Die Stadt Dschidda hatte uns schon auf dem Weg zum Konsulat gut gefallen. Nach dem Mittagessen, als es ein wenig kühler war oder wenigstens die Sonne nicht mehr so hoch stand, machten wir uns daher auf den Weg, um die Sehenswürdigkeiten zu besichtigen. Unser Führer war Young, der Sekretär Wilsons, ein Mann, der sich in den Dingen von einst besser auskannte als in den Dingen von heute.
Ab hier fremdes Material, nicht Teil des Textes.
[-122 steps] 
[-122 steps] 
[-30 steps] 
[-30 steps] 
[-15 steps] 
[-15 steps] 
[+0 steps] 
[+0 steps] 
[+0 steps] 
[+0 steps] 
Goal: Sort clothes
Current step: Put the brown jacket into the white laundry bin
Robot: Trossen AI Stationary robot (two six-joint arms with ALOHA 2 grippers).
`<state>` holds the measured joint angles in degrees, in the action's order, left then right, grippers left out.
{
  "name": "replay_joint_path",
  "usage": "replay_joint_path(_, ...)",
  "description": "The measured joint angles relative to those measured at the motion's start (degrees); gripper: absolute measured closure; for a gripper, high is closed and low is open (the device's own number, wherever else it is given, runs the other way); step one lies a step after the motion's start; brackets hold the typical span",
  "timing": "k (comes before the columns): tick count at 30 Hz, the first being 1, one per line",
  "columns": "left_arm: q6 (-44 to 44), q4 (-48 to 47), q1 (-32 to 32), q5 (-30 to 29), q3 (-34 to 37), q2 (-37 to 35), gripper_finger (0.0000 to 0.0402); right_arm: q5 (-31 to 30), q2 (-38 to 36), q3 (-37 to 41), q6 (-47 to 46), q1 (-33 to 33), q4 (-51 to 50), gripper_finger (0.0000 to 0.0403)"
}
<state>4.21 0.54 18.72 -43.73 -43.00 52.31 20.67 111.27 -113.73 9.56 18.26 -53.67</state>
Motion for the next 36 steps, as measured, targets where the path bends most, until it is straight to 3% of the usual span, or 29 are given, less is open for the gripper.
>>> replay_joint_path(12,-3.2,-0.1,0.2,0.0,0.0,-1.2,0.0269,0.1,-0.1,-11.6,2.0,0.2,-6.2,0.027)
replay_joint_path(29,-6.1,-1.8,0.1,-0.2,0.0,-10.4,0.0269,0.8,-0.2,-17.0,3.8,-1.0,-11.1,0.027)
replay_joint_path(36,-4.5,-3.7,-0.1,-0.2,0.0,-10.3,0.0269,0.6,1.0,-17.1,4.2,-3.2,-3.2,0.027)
Dschidda war in der Tat eine merkwürdige Stadt. Die Straßen waren schmale Gassen, im Basarviertel holzüberdeckt, und da, wo sie offen waren, blickte der Himmel nur durch einen schmalen Spalt zwischen den hohen Firsten der weißgetünchten Häuser. Diese, aus Korallenkalkstein gebaut, waren vier bis fünf Stockwerk hoch, durch viereckige Balken versteift und mit weiten Bogenfenstern versehen, die durch graue, vom Boden bis zum Dach laufende Holztäfelungen verbunden waren. Die Fenster in Dschidda hatten keine Scheiben, dafür aber eine Fülle schönen Gitterwerks, und einige der Umrahmungen zeigten sehr feine Flachornamentik. Die schweren, zweiflügeligen Türen aus Teakholz waren reich geschnitzt, oft mit viereckigen Gucklöchern versehen und mit Angeln und Ringklopfern von kunstvoller Schmiedearbeit. Man sah auch viel Stuckplastik und an älteren Häusern reichgeschnittene Steinknäufe und Pfosten an den nach dem Innenhof gehenden Fenstern.

siehe Bildunterschrift

Wilson.
Pastellzeichnung von Kennington

Die ganze Bauweise erinnerte an den zierlichen Fachwerkstil des elisabethanischen Zeitalters, namentlich in der überladenen Manier von Cheshire, jedoch auf eine kapriziös spielerische Art bis zur äußersten Spitze getrieben. Die Fronten der Häuser waren filigranartig durchbrochen und getüncht, so daß sie aussahen wie aus Pappe geschnitten für irgendeine romantische Bühnendekoration. Jedes Stockwerk überragte das andere, kein Fenster saß gerade, und oftmals standen selbst die Wände schief. Dschidda war fast wie eine tote Stadt, so lautlos und still. Die winkligen Gassen waren mit feuchtem, mit der Zeit festgetretenem Sand bedeckt, so daß man geräuschlos wie über einen Teppich schritt. Alle die Gitter und Nischen fingen jedes laute Wort ab. Es gab weder Wagen – dazu waren die Straßen zu schmal – noch Hufgeklapper, noch lärmendes Treiben. Alles war gedämpft, gedrückt und fast wie verstohlen. Die Haustüren schlössen sich lautlos, wenn wir vorübergingen. Man hörte kein Kindergeschrei, kein Hundegebell; und nur in dem noch halb schlafenden Basar sahen wir einige Fußgänger. Die wenigen, die wir trafen, magere Gestalten mit narbigen, haarlosen, wie von Krankheit verwüsteten Gesichtern und zusammengekniffenen Augen, glitten rasch und scheu an uns vorbei, ohne uns anzublicken. In ihren dürftigen weißen Kleidern, mit den Käppchen auf den geschorenen Schädeln, roten baumwollenen Überwürfen und bloßen Füßen sahen sie einer wie der andere aus, fast wie uniformiert.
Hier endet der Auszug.